Professor M. Herbert Danzger was awarded his Ph.D. by Columbia University in 1968. His special areas of interest are religion, (particularly the study of Jews, conversion processes, and immigrants), social movements (charisma and power structure) and social psychology (symbolic interaction, social construction, and identity). He has taught at SUNY Stony Brook, served as Senior Lecturer at Bar Ilan University (Ramat Gan, Israel) and as Fulbright Professor at The Hebrew University, Jerusalem, Israel.
He has held grants from The National Science Foundation, The National Institute of Mental Health and others for studies of the civil rights movement, patterns of community conflict and power structure. He has also held grants from The Memorial Foundation for Jewish Culture and the Littaur Foundation for studies of "return" (conversion) to traditional Judaism.

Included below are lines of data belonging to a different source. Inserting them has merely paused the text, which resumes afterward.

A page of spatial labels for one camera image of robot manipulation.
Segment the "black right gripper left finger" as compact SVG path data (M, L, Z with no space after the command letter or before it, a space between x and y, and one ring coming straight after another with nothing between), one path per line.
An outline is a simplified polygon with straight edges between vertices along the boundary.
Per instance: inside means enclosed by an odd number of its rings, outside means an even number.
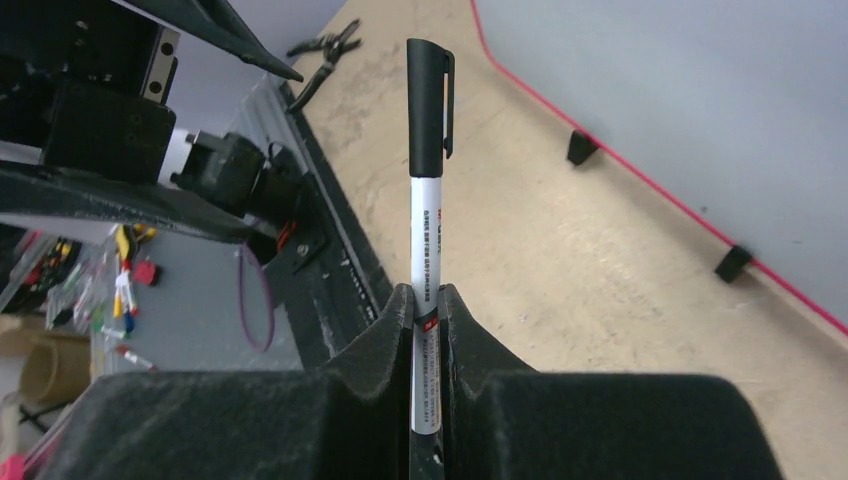
M43 479L404 479L413 293L305 371L130 372L97 380Z

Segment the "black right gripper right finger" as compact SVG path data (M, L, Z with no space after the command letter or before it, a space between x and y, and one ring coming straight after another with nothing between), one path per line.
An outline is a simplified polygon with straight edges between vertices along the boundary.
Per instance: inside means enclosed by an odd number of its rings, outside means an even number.
M450 479L779 479L731 382L703 374L541 372L439 292Z

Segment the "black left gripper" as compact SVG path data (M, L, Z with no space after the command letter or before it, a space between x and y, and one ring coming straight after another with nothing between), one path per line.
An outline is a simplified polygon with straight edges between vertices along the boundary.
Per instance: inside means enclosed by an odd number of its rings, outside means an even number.
M304 80L264 47L228 1L128 4L243 63ZM176 121L166 101L179 39L113 1L2 2L2 141L39 149L43 165L108 179L3 162L1 212L146 224L246 242L252 227L194 193L129 184L158 180Z

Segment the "black white marker pen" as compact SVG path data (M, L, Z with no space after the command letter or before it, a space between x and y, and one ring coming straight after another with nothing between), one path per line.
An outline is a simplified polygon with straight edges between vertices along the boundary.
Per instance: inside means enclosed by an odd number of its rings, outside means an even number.
M418 435L442 427L440 318L442 176L453 153L455 57L425 39L406 41L412 323L410 427Z

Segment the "pink-framed whiteboard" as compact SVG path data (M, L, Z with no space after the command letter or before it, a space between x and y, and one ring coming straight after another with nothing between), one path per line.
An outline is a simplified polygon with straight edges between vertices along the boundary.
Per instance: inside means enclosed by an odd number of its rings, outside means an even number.
M838 328L843 1L476 1L490 61Z

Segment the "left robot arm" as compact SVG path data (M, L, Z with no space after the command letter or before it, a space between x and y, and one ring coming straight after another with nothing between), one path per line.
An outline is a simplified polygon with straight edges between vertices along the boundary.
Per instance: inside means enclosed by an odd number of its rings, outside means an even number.
M109 224L147 224L241 244L246 214L282 212L292 184L234 132L188 133L182 168L161 184L182 34L299 79L226 1L2 3L3 224L91 242Z

He has published on power structure, conflict, and mass media in The American Sociological Review, The American Behavioral Scientist and elsewhere. He is the author of Returning to Tradition (Yale University Press, 1989) and of more than sixty other articles, reviews and papers. His present research is a comparative cross-cultural study of Jewish emigres from the former Soviet Union in Israel, the CIS and the United States. The focus of this research is the process of religious affirmation and transformation of self, and particularly the cultural and organizational structures that facilitate this transformation. In the last three years three articles describing this work have been published, and two more are forthcoming. Three related essays and three biographies have appeared in an encyclopedia, and a piece on conflict has just been published. Twelve papers describing this work have been presented at scholarly meetings. A book describing this research tentatively titled "Jewish Return in Cross Cultural Perspective" is in preparation.